Dua telah berlalu sejak Kagura pergi, mereka kesepian—memang. Karena sesuatu yang biasanya selalu terisi tiba-tiba saja menjadi kosong, tapi mereka cepat terbiasa, seperti itulah manusia. Ada dan tanpa adanya Kagura, mereka tetap menjalani hari-harinya dengan biasa. Meskipun awalnya mereka sulit menerimanya, bersedih akannya, tapi hari-hari itu telah berlalu dengan baik. Mereka melewatinya.
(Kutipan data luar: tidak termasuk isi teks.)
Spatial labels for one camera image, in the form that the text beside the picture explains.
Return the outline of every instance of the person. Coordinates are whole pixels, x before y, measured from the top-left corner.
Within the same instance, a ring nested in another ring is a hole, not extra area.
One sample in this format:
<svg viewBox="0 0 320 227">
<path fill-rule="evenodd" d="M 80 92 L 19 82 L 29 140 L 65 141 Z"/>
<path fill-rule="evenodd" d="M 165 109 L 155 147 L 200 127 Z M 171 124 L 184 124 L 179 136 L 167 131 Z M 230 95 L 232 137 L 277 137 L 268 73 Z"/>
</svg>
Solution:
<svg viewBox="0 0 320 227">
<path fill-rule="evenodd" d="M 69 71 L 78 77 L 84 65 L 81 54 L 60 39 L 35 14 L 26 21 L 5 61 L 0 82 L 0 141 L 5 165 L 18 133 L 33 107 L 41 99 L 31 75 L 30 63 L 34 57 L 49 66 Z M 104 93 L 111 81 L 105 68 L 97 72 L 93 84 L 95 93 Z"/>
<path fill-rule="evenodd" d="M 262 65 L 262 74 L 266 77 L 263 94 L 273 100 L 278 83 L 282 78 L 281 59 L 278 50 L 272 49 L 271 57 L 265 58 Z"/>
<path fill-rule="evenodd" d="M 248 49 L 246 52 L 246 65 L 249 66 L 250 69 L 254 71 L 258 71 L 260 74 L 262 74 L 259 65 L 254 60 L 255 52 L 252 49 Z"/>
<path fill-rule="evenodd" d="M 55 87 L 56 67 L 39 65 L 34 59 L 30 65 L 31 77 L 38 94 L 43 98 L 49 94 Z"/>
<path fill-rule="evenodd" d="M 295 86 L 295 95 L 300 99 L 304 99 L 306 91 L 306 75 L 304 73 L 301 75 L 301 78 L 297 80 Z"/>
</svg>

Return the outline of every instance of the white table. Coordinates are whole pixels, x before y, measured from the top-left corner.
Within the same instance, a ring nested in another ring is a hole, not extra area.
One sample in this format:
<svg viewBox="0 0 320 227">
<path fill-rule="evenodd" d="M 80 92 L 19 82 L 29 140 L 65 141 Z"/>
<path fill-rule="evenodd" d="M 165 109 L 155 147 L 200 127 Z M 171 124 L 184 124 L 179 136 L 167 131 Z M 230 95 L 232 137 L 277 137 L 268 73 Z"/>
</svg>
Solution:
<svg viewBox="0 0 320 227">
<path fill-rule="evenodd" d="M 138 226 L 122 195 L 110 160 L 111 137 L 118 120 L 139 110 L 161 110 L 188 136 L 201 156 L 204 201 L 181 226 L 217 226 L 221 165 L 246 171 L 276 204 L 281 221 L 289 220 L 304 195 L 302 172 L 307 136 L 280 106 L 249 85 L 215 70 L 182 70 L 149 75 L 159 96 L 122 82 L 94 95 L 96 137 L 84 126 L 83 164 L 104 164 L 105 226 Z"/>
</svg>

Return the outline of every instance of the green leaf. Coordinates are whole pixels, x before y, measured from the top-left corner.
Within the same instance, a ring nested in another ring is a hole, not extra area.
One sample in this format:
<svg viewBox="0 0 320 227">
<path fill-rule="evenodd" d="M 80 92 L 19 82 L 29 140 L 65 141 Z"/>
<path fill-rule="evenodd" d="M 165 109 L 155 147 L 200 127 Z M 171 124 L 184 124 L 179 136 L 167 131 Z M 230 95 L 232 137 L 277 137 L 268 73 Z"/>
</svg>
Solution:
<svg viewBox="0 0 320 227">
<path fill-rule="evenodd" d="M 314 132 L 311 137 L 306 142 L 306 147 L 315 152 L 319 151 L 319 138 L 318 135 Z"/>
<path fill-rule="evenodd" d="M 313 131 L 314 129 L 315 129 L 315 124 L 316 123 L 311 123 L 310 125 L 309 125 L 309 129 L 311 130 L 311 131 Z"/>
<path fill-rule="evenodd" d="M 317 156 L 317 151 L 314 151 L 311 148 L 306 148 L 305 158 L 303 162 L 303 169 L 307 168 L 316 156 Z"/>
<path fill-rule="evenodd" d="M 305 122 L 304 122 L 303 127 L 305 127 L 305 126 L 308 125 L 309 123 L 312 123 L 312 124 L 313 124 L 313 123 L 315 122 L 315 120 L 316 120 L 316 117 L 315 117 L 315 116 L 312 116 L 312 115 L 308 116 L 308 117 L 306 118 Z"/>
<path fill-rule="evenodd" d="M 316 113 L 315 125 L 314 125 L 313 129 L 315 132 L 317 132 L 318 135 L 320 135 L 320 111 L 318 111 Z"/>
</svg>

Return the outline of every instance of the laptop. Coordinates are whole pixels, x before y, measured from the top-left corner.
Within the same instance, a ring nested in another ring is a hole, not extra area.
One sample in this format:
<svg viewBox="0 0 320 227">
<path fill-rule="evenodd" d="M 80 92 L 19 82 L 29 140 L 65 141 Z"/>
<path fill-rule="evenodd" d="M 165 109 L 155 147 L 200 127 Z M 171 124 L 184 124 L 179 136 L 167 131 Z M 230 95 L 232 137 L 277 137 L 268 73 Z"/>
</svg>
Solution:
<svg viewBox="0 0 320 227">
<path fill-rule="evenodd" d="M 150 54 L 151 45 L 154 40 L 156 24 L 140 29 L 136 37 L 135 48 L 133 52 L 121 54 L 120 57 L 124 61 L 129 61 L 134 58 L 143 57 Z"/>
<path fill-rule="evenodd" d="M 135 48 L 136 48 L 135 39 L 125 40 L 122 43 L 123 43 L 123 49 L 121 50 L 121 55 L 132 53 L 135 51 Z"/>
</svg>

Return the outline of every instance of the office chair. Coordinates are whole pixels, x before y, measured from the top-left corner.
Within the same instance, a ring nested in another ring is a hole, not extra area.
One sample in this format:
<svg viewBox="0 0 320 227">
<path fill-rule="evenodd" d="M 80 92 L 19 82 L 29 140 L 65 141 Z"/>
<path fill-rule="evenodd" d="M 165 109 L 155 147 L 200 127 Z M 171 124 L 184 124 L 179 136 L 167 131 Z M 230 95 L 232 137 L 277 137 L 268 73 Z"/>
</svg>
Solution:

Sougo dan Nobume? Mereka baik-baik saja. Meskipun komunikasi di antara mereka menjadi sedikit kurang lancar—karena Sougo lebih banyak menghabiskan waktunya sendiri. Takasugi baik-baik saja, perasaannya kepada Kagura ternyata tidak begitu dalam—atau karena dia memang sudah dewasa, jadi merelakan seseorang cukup mudah untuknya. Masalahnya ada pada Yamazaki, karena dia terlalu sering berteriak-teriak seolah merasa dirinya penyair—meneriakan kegalaunnya. Sementara Gintoki? Dia hanya pura-pura kuat.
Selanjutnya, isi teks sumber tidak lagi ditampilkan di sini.